We demonstrated that Albania is a hotspot of heavy metal pollution in Europe. Five dominant emission sources of heavy metals were identified in Albania using mosses as biomonitors of atmospheric heavy metal deposition.

We demonstrate that apoplastic ascorbate induced in leaves of tobacco, soybean and poplar does not protect them from adverse impacts of ozone pollution.

We measured the distribution and sources of dissolved organic matter in the North Sea and showed that riverine exports from the Eastern UK, European rivers and Baltic combine to generate a flux of terrestrially derived organic carbon to the North Atlantic.
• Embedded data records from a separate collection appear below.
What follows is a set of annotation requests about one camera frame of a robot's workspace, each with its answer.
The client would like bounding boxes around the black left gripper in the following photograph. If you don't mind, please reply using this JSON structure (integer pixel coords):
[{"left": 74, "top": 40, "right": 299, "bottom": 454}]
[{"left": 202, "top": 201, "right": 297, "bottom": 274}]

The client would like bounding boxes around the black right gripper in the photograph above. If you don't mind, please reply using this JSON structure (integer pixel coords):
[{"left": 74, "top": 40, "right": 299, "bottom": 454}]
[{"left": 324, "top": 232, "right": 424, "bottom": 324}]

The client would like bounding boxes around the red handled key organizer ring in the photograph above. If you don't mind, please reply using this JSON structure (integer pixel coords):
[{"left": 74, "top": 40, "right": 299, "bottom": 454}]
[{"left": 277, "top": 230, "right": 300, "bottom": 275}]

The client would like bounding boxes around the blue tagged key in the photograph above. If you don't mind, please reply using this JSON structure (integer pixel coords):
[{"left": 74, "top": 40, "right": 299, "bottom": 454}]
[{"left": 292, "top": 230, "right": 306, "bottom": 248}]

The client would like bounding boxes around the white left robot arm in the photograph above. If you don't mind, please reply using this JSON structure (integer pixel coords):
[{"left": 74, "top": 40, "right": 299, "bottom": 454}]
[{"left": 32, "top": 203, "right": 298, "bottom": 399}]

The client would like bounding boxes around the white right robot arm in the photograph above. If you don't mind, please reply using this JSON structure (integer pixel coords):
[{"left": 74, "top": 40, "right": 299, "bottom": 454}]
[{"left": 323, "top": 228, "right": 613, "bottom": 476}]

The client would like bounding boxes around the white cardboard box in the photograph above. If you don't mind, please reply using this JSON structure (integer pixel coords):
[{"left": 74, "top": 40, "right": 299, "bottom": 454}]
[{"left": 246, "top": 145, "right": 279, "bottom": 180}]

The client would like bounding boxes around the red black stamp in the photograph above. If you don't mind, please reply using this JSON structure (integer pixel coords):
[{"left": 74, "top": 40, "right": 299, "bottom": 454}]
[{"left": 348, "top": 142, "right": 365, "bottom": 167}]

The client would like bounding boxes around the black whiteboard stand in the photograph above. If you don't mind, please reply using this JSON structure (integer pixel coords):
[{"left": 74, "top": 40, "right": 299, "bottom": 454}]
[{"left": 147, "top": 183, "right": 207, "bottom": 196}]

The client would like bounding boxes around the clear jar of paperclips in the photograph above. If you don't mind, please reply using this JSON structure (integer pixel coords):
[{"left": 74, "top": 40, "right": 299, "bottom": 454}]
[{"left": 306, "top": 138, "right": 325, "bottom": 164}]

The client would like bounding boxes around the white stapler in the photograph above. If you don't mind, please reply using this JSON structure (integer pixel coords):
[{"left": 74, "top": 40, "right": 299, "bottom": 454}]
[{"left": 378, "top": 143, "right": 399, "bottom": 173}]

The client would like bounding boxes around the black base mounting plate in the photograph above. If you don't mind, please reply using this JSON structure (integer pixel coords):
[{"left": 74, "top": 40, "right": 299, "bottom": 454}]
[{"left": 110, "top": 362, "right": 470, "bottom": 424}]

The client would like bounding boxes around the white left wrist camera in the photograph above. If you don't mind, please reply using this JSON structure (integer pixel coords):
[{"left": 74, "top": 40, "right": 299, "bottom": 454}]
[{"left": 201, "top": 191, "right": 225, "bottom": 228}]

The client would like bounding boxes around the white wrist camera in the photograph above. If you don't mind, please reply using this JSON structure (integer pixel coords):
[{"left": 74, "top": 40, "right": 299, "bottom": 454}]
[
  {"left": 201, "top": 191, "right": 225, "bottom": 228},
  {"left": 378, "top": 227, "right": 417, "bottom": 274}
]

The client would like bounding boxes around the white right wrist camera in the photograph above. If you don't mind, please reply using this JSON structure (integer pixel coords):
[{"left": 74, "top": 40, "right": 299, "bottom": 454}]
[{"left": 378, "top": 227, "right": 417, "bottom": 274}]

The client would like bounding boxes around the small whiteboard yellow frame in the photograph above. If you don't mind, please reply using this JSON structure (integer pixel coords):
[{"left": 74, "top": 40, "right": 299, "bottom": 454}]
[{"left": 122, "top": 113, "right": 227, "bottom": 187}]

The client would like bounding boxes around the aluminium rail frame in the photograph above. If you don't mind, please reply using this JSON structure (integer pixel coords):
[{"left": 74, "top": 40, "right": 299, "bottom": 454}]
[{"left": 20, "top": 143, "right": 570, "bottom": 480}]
We used globally available data to assess controls on carbon stocks in dryland soils. Dryland soils have large potential for carbon storage. Capacity is strongly affected by soil texture, with less capacity on more sandy soils.

We demonstrate that the impact of ozone on crop yield is within the range of concern for other important crop stressors (including crop pests, heat and nutrient stress).
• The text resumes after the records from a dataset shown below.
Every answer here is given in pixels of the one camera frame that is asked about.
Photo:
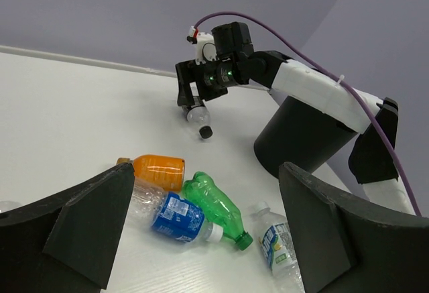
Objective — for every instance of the clear bottle white green label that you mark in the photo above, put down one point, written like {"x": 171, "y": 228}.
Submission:
{"x": 275, "y": 241}

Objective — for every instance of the green plastic bottle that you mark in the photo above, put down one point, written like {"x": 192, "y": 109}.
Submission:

Model projections suggest that climate warming will affect soil chemical responses to recovery from atmospheric pollution. We found that higher temperatures are projected to increase soil pH and total carbon/nitrogen ratio, across a long-term network of European sites. Model projections also suggest that floristic responses to decreases in atmospheric nitrogen pollution will be slow across a long-term network of European sites, due to confounding effects of climate warming and recovery from acidification.

We found the most meaningful metric of N deposition was a 30 year cumulative metric.

We published a paper showing that using dynamic models for carbon gives more accurate assessment of carbon stocks globally.

We contributed to first global valuation of ecosystem services provided by shellfish.

We created evidence-based impact chains for the first time to show effects of trace metals on ecosystem services.

We showed that most contaminant nitrogen in groundwater affecting dune systems comes from external sources, not nitrogen deposition.

We demonstrated that nitrogen availability in soils does not affect impacts of ozone pollution in birch saplings.

We review physiological and metabolic responses of temperate grasses to abiotic stresses associated with climate change and show new opportunities to harness gene combinations capable of resilience to climate change.

We demonstrated that predicted changes in climate could alter ozone uptake by vegetation even in the absence of changes in ozone concentration. Predicted increases in ozone uptake from modelled increases in ozone concentration showed a strong relationship with latitude.

We developed and assessed a model of soil organic matter, in which stocks (within measurable pools) are governed mainly by litter input, interactions with mineral matter, and hypoxia.
Exploitation Route National Governments (Wales and England) are directly using the Brexit modelling work to put in place safety nets to mitigate the potential environmental and economic fallout from Brexit
Sectors Agriculture

Food and Drink

Environment

Healthcare

 
Description Please see the response to individual grants awarded to UK CEH in this area and our UKCEH National Capability returns.
First Year Of Impact 2017
Sector Agriculture, Food and Drink,Communities and Social Services/Policy,Digital/Communication/Information Technologies (including Software),Energy,Environment,Healthcare,Leisure Activities, including Sports, Recreation and Tourism,Culture, Heritage, Museums and Collections
Impact Types Economic

Policy & public services

 
Description Brexit modelling work
Geographic Reach National 
Policy Influence Type Contribution to a national consultation/review
Impact National Governments (Wales and England) are directly using our Brexit modelling work to put in place safety nets to mitigate the potential environmental and economic fallout from Brexit.